What to do: Line by line, give the data again exactly as it appears.
··· Records provided
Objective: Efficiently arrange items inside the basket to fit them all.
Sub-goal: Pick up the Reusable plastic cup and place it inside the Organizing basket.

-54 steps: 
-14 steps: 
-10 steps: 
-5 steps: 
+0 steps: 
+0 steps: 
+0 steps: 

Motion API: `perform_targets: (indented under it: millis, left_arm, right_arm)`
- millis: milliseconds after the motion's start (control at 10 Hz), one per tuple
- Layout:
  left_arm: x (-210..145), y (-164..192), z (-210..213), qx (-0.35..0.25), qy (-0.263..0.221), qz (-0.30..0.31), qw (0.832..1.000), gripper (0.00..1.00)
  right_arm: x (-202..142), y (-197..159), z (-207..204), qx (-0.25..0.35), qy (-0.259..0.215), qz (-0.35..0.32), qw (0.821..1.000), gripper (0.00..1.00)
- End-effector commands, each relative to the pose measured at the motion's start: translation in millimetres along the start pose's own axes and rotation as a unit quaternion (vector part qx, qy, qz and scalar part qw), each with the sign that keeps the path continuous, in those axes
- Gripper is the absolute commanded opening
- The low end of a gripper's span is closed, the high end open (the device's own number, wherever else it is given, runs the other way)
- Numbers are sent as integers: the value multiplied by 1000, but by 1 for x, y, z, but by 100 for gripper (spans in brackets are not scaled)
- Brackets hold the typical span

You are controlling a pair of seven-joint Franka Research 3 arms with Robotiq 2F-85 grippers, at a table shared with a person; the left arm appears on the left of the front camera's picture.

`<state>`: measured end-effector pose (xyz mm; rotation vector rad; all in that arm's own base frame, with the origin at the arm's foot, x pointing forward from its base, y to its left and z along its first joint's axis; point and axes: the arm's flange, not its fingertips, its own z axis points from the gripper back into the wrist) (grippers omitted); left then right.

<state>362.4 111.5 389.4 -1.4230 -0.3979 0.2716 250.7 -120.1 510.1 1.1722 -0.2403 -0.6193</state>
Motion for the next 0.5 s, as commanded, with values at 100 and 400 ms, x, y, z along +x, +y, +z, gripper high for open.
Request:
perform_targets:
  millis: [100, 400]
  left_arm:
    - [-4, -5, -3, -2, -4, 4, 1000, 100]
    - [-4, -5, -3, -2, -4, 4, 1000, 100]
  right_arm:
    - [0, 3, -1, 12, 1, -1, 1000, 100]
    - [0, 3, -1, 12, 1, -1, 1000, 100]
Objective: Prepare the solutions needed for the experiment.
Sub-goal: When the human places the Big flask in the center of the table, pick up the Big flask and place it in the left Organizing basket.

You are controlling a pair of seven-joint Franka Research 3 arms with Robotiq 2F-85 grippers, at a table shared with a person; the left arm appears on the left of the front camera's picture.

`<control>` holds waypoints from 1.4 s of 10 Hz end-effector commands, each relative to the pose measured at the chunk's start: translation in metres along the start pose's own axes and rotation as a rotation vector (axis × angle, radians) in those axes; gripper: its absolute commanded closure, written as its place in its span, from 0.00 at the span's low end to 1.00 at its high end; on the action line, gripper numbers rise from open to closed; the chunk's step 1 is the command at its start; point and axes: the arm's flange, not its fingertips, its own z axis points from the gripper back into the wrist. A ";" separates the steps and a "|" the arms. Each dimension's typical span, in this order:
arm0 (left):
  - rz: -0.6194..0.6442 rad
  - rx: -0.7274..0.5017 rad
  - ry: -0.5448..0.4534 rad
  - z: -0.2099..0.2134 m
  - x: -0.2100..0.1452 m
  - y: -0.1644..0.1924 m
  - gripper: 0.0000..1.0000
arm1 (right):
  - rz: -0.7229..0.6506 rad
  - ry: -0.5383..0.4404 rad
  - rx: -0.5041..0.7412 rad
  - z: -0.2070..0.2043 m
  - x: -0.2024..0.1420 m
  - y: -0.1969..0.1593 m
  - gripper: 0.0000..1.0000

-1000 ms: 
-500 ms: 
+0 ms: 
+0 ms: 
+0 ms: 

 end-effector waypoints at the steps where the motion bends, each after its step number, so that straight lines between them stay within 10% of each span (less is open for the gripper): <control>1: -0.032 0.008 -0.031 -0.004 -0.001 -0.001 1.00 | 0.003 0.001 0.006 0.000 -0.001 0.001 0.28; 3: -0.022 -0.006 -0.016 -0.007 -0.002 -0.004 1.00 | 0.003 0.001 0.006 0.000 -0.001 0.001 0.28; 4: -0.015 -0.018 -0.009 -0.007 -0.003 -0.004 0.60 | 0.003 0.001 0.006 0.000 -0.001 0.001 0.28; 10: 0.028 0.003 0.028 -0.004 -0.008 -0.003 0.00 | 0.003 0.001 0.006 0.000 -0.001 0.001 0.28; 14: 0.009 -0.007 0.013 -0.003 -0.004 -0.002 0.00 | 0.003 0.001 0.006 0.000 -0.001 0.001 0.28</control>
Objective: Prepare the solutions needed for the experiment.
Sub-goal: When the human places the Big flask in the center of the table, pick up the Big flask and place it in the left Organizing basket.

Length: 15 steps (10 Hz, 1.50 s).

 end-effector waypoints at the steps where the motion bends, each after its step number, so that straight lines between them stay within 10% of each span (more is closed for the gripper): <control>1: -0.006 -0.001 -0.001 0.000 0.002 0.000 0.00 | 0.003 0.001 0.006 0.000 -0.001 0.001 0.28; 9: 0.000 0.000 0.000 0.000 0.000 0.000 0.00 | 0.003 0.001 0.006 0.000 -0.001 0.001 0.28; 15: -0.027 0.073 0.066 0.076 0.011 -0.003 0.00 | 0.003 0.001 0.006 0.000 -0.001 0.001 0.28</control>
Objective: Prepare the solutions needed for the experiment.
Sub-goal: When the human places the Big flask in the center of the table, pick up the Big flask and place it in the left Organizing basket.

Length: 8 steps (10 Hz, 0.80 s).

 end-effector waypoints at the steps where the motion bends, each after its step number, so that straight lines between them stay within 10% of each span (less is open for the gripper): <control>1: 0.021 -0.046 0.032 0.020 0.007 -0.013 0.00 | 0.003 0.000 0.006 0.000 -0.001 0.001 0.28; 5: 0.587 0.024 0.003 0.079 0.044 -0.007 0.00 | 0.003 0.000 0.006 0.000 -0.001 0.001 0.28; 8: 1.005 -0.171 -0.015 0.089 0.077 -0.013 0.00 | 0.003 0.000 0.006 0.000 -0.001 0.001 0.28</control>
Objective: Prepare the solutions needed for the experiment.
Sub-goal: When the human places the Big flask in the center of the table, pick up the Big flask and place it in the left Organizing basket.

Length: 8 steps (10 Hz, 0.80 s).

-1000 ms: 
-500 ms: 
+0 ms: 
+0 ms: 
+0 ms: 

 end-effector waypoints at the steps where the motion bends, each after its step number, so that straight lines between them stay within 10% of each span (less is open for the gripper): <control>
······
Task output:
Objective: Efficiently arrange items inside the basket to fit them all.
Sub-goal: Pick up the Reusable plastic cup and place it inside the Organizing basket.

-54 steps: 
-14 steps: 
-10 steps: 
-5 steps: 
+0 steps: 
+0 steps: 
+0 steps: 

Motion API: `perform_targets: (indented under it: millis, left_arm, right_arm)`
- millis: milliseconds after the motion's start (control at 10 Hz), one per tuple
- Layout:
  left_arm: x (-210..145), y (-164..192), z (-210..213), qx (-0.35..0.25), qy (-0.263..0.221), qz (-0.30..0.31), qw (0.832..1.000), gripper (0.00..1.00)
  right_arm: x (-202..142), y (-197..159), z (-207..204), qx (-0.25..0.35), qy (-0.259..0.215), qz (-0.35..0.32), qw (0.821..1.000), gripper (0.00..1.00)
- End-effector commands, each relative to the pose measured at the motion's start: translation in millimetres along the start pose's own axes and rotation as a unit quaternion (vector part qx, qy, qz and scalar part qw), each with the sign that keeps the path continuous, in those axes
- Gripper is the absolute commanded opening
- The low end of a gripper's span is closed, the high end open (the device's own number, wherever else it is given, runs the other way)
- Numbers are sent as integers: the value multiplied by 1000, but by 1 for x, y, z, but by 100 for gripper (spans in brackets are not scaled)
- Brackets hold the typical span

You are controlling a pair of seven-joint Franka Research 3 arms with Robotiq 2F-85 grippers, at a table shared with a person; the left arm appears on the left of the front camera's picture.

`<state>`: measured end-effector pose (xyz mm; rotation vector rad; all in that arm's own base frame, with the origin at the arm's foot, x pointing forward from its base, y to its left and z along its first joint's axis; point and axes: the arm's flange, not its fingertips, its own z axis points from the gripper back into the wrist) (grippers omitted); left then right.

<state>362.4 111.5 389.4 -1.4230 -0.3979 0.2716 250.7 -120.1 510.1 1.1722 -0.2403 -0.6193</state>
Motion for the next 0.5 s, as commanded, with values at 100 and 400 ms, x, y, z along +x, +y, +z, gripper high for open.
Request:
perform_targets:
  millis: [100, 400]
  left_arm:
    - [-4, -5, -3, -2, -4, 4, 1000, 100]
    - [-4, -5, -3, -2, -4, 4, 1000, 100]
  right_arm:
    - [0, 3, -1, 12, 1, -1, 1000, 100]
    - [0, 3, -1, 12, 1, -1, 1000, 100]
Objective: Prepare the solutions needed for the experiment.
Sub-goal: When the human places the Big flask in the center of the table, pick up the Big flask and place it in the left Organizing basket.

You are controlling a pair of seven-joint Franka Research 3 arms with Robotiq 2F-85 grippers, at a table shared with a person; the left arm appears on the left of the front camera's picture.

`<control>` holds waypoints from 1.4 s of 10 Hz end-effector commands, each relative to the pose measured at the chunk's start: translation in metres along the start pose's own axes and rotation as a rotation vector (axis × angle, radians) in those axes; gripper: its absolute commanded closure, written as its place in its span, from 0.00 at the span's low end to 1.00 at its high end; on the action line, gripper numbers rise from open to closed; the chunk's step 1 is the command at its start; point and axes: the arm's flange, not its fingertips, its own z axis points from the gripper back into the wrist. A ";" separates the steps and a "|" the arms. Each dimension's typical span, in this order:
arm0 (left):
  - rz: -0.6194..0.6442 rad
  - rx: -0.7274..0.5017 rad
  - ry: -0.5448..0.4534 rad
  - z: -0.2099..0.2134 m
  - x: -0.2100..0.1452 m
  - y: -0.1644..0.1924 m
  - gripper: 0.0000..1.0000
arm1 (right):
  - rz: -0.7229..0.6506 rad
  - ry: -0.5383..0.4404 rad
  - rx: -0.5041..0.7412 rad
  - z: -0.2070..0.2043 m
  - x: -0.2024..0.1420 m
  - y: -0.1969..0.1593 m
  - gripper: 0.0000..1.0000

-1000 ms: 
-500 ms: 
+0 ms: 
+0 ms: 
+0 ms: 

 end-effector waypoints at the steps where the motion bends, each after its step number, so that straight lines between them stay within 10% of each span (less is open for the gripper): <control>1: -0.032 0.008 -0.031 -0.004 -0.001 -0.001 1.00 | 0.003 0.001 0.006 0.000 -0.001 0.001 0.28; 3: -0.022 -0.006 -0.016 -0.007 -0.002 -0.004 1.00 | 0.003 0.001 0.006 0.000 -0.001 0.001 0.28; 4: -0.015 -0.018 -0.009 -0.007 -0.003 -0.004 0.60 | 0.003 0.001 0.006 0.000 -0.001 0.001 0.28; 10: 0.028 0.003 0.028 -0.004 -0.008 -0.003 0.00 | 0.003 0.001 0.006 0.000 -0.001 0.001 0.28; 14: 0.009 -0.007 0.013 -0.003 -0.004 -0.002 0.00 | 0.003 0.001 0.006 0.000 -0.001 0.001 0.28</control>
Objective: Prepare the solutions needed for the experiment.
Sub-goal: When the human places the Big flask in the center of the table, pick up the Big flask and place it in the left Organizing basket.

Length: 15 steps (10 Hz, 1.50 s).

 end-effector waypoints at the steps where the motion bends, each after its step number, so that straight lines between them stay within 10% of each span (more is closed for the gripper): <control>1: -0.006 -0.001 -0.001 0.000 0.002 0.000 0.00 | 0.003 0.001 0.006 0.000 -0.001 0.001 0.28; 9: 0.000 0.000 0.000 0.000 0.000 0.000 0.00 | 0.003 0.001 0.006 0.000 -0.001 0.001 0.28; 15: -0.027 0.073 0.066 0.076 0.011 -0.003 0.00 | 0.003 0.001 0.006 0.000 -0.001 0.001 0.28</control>
Objective: Prepare the solutions needed for the experiment.
Sub-goal: When the human places the Big flask in the center of the table, pick up the Big flask and place it in the left Organizing basket.

Length: 8 steps (10 Hz, 0.80 s).

 end-effector waypoints at the steps where the motion bends, each after its step number, so that straight lines between them stay within 10% of each span (less is open for the gripper): <control>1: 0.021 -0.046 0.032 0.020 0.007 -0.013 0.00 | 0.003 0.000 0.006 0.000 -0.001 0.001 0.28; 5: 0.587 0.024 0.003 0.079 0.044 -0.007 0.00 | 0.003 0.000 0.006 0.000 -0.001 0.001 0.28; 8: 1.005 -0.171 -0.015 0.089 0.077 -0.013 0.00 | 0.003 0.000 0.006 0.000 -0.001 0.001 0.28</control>
Objective: Prepare the solutions needed for the experiment.
Sub-goal: When the human places the Big flask in the center of the table, pick up the Big flask and place it in the left Organizing basket.

Length: 8 steps (10 Hz, 0.80 s).

-1000 ms: 
-500 ms: 
+0 ms: 
+0 ms: 
+0 ms: 

 end-effector waypoints at the steps where the motion bends, each after its step number, so that straight lines between them stay within 10% of each span (less is open for the gripper): <control>

The output is complete as it stands.